## What to produce:
All of the data should be output character for character, except the pictures.

=== Begin Enclosure ===

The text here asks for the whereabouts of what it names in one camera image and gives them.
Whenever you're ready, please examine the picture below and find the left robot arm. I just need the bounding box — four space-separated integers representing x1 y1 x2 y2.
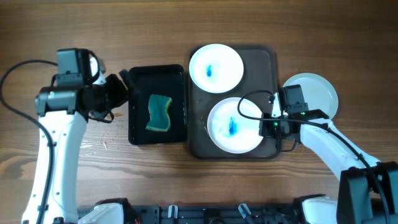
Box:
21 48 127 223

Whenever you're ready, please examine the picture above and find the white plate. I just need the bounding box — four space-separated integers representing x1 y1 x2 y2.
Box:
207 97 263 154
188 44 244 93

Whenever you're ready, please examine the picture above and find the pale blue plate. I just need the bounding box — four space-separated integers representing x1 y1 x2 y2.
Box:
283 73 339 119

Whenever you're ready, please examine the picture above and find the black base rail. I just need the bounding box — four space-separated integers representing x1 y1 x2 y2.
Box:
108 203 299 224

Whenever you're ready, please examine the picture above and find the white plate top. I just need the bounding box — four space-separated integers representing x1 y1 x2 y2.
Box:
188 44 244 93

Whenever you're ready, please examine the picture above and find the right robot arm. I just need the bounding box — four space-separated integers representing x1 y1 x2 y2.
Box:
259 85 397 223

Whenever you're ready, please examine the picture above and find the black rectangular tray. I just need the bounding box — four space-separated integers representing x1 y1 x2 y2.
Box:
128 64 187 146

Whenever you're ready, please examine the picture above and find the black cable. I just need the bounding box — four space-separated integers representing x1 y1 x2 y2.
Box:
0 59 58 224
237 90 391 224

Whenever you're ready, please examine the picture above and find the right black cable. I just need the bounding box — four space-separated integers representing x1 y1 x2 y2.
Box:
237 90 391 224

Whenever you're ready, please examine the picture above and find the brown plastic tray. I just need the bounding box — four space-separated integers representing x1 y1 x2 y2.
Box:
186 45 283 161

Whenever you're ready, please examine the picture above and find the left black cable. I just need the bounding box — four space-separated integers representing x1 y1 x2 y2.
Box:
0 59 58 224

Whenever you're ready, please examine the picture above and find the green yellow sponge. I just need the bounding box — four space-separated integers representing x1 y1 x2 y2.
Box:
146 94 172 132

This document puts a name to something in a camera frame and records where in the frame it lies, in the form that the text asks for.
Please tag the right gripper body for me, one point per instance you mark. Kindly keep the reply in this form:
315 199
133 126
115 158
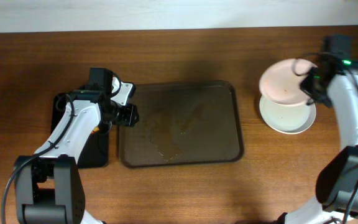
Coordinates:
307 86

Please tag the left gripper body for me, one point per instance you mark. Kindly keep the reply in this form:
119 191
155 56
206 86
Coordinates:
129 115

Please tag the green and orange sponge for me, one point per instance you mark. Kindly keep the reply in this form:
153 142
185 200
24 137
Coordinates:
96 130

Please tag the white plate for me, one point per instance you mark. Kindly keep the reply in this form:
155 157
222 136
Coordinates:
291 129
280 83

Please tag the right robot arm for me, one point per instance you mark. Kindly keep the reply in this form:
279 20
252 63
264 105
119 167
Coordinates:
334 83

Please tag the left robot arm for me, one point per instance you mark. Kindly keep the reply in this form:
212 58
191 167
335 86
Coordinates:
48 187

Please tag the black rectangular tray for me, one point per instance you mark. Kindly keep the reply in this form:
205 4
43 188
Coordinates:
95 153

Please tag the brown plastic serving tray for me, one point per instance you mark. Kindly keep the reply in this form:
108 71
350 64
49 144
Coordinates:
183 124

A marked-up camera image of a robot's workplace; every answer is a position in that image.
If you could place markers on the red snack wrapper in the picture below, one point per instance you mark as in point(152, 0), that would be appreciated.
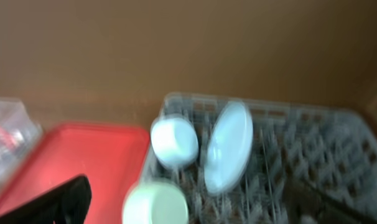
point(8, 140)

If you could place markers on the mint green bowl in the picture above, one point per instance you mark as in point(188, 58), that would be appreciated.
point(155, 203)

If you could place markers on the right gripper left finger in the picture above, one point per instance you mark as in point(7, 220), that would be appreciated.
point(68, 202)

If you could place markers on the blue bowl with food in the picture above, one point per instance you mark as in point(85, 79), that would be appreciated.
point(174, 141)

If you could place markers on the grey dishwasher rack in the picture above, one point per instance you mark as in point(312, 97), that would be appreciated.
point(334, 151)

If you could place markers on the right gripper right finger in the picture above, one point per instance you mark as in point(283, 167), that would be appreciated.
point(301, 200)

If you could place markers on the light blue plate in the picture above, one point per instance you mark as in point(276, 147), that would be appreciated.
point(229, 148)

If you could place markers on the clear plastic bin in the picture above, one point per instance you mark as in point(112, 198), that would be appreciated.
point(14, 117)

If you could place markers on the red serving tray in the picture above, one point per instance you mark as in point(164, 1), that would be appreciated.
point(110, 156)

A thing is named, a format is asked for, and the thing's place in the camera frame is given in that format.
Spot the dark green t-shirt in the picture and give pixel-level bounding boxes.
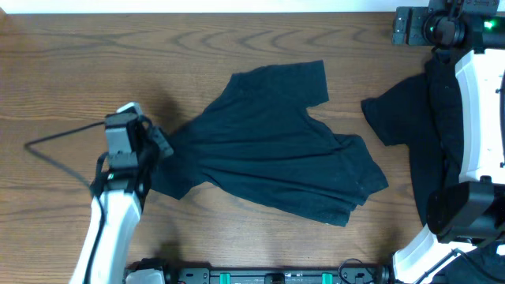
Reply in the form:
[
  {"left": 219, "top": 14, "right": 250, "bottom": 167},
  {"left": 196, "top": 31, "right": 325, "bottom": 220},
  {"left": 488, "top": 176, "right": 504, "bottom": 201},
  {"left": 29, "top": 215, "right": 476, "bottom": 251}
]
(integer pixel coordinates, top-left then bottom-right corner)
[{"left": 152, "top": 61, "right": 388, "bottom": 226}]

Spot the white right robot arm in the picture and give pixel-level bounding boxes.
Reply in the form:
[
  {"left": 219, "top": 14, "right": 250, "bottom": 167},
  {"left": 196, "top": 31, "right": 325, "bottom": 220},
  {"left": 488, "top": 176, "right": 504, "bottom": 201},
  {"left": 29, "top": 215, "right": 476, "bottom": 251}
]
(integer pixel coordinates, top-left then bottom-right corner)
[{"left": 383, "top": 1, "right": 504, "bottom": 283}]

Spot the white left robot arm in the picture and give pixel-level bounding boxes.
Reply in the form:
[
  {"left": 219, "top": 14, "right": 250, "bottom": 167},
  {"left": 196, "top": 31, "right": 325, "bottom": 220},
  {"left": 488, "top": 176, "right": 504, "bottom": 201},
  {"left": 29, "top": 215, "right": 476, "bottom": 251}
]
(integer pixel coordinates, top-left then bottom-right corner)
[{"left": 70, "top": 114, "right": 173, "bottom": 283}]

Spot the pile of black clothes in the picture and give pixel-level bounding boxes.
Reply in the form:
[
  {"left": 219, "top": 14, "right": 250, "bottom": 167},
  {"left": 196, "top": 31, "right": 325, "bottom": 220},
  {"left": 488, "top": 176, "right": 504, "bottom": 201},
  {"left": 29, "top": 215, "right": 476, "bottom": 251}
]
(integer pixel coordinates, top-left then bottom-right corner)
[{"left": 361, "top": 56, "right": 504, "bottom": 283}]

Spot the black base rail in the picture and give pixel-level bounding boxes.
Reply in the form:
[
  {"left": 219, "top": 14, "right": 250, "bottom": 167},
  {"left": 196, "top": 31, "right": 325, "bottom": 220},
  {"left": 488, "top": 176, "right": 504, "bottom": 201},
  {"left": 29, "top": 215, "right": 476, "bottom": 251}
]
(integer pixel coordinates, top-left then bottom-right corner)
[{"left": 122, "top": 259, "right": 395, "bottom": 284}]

=== End Enclosure ===

## Output below:
The text here asks for the whereabouts of what it names in one camera image and gives them.
Whenever you're ready, please examine the picture below and find the left robot arm. I just need the bounding box — four space-separated integers representing x1 y1 x2 y2.
Box:
21 48 127 223

Whenever you're ready, please examine the picture above and find the white plate. I just need the bounding box — four space-separated integers representing x1 y1 x2 y2.
Box:
207 97 263 154
188 44 244 93

Whenever you're ready, please examine the picture above and find the pale blue plate. I just need the bounding box — four space-separated integers representing x1 y1 x2 y2.
Box:
283 73 339 119

Whenever you're ready, please examine the picture above and find the black base rail. I just need the bounding box — four space-separated integers representing x1 y1 x2 y2.
Box:
108 203 299 224

Whenever you're ready, please examine the picture above and find the white plate top. I just need the bounding box — four space-separated integers representing x1 y1 x2 y2.
Box:
188 44 244 93

Whenever you're ready, please examine the picture above and find the right robot arm. I just need the bounding box — four space-separated integers representing x1 y1 x2 y2.
Box:
259 85 397 223

Whenever you're ready, please examine the picture above and find the black rectangular tray. I just need the bounding box — four space-separated integers representing x1 y1 x2 y2.
Box:
128 64 187 146

Whenever you're ready, please examine the picture above and find the black cable. I just need the bounding box — four space-separated integers representing x1 y1 x2 y2.
Box:
0 59 58 224
237 90 391 224

Whenever you're ready, please examine the picture above and find the right black cable. I just need the bounding box — four space-separated integers representing x1 y1 x2 y2.
Box:
237 90 391 224

Whenever you're ready, please examine the picture above and find the brown plastic tray. I just need the bounding box — four space-separated integers representing x1 y1 x2 y2.
Box:
186 45 283 161

Whenever you're ready, please examine the picture above and find the left black cable. I just need the bounding box — four space-separated integers representing x1 y1 x2 y2.
Box:
0 59 58 224

Whenever you're ready, please examine the picture above and find the green yellow sponge. I just need the bounding box — four space-separated integers representing x1 y1 x2 y2.
Box:
146 94 172 132

This document puts a name to something in a camera frame and records where in the frame it lies, in the form that the text asks for.
Please tag the right gripper body for me, one point per instance you mark. Kindly keep the reply in this form:
315 199
133 126
115 158
Coordinates:
307 86

Please tag the left gripper body for me, one point per instance you mark. Kindly keep the reply in this form:
119 191
155 56
206 86
Coordinates:
129 115

Please tag the green and orange sponge for me, one point per instance you mark. Kindly keep the reply in this form:
153 142
185 200
24 137
Coordinates:
96 130

Please tag the white plate for me, one point per instance you mark. Kindly keep the reply in this form:
155 157
222 136
Coordinates:
291 129
280 83

Please tag the right robot arm for me, one point per instance you mark. Kindly keep the reply in this form:
279 20
252 63
264 105
119 167
Coordinates:
334 83

Please tag the left robot arm for me, one point per instance you mark. Kindly keep the reply in this form:
212 58
191 167
335 86
Coordinates:
48 187

Please tag the black rectangular tray for me, one point per instance you mark. Kindly keep the reply in this form:
205 4
43 188
Coordinates:
95 153

Please tag the brown plastic serving tray for me, one point per instance you mark. Kindly keep the reply in this form:
108 71
350 64
49 144
Coordinates:
183 124

A marked-up camera image of a robot's workplace; every answer is a position in that image.
If you could place markers on the red snack wrapper in the picture below, one point per instance you mark as in point(152, 0), that would be appreciated.
point(8, 140)

If you could place markers on the mint green bowl in the picture above, one point per instance you mark as in point(188, 58), that would be appreciated.
point(155, 203)

If you could place markers on the right gripper left finger in the picture above, one point per instance you mark as in point(7, 220), that would be appreciated.
point(68, 202)

If you could place markers on the blue bowl with food in the picture above, one point per instance you mark as in point(85, 79), that would be appreciated.
point(174, 141)

If you could place markers on the grey dishwasher rack in the picture above, one point per instance you mark as in point(312, 97), that would be appreciated.
point(334, 151)

If you could place markers on the right gripper right finger in the picture above, one point per instance you mark as in point(283, 167), that would be appreciated.
point(301, 200)

If you could place markers on the light blue plate in the picture above, one point per instance you mark as in point(276, 147), that would be appreciated.
point(229, 148)

If you could place markers on the clear plastic bin in the picture above, one point per instance you mark as in point(112, 198), that would be appreciated.
point(14, 117)

If you could place markers on the red serving tray in the picture above, one point per instance you mark as in point(164, 1), that would be appreciated.
point(110, 156)

A thing is named, a format is asked for, and the thing's place in the camera frame is given in that format.
Spot the dark green t-shirt in the picture and give pixel-level bounding boxes.
Reply in the form:
[
  {"left": 219, "top": 14, "right": 250, "bottom": 167},
  {"left": 196, "top": 31, "right": 325, "bottom": 220},
  {"left": 488, "top": 176, "right": 504, "bottom": 201},
  {"left": 29, "top": 215, "right": 476, "bottom": 251}
]
(integer pixel coordinates, top-left then bottom-right corner)
[{"left": 152, "top": 61, "right": 388, "bottom": 226}]

Spot the white right robot arm in the picture and give pixel-level bounding boxes.
Reply in the form:
[
  {"left": 219, "top": 14, "right": 250, "bottom": 167},
  {"left": 196, "top": 31, "right": 325, "bottom": 220},
  {"left": 488, "top": 176, "right": 504, "bottom": 201},
  {"left": 29, "top": 215, "right": 476, "bottom": 251}
]
(integer pixel coordinates, top-left then bottom-right corner)
[{"left": 383, "top": 1, "right": 504, "bottom": 283}]

Spot the white left robot arm in the picture and give pixel-level bounding boxes.
Reply in the form:
[
  {"left": 219, "top": 14, "right": 250, "bottom": 167},
  {"left": 196, "top": 31, "right": 325, "bottom": 220},
  {"left": 488, "top": 176, "right": 504, "bottom": 201},
  {"left": 29, "top": 215, "right": 476, "bottom": 251}
]
(integer pixel coordinates, top-left then bottom-right corner)
[{"left": 70, "top": 114, "right": 173, "bottom": 283}]

Spot the pile of black clothes in the picture and give pixel-level bounding boxes.
Reply in the form:
[
  {"left": 219, "top": 14, "right": 250, "bottom": 167},
  {"left": 196, "top": 31, "right": 325, "bottom": 220},
  {"left": 488, "top": 176, "right": 504, "bottom": 201},
  {"left": 29, "top": 215, "right": 476, "bottom": 251}
]
(integer pixel coordinates, top-left then bottom-right corner)
[{"left": 361, "top": 56, "right": 504, "bottom": 283}]

Spot the black base rail in the picture and give pixel-level bounding boxes.
Reply in the form:
[
  {"left": 219, "top": 14, "right": 250, "bottom": 167},
  {"left": 196, "top": 31, "right": 325, "bottom": 220},
  {"left": 488, "top": 176, "right": 504, "bottom": 201},
  {"left": 29, "top": 215, "right": 476, "bottom": 251}
]
(integer pixel coordinates, top-left then bottom-right corner)
[{"left": 122, "top": 259, "right": 395, "bottom": 284}]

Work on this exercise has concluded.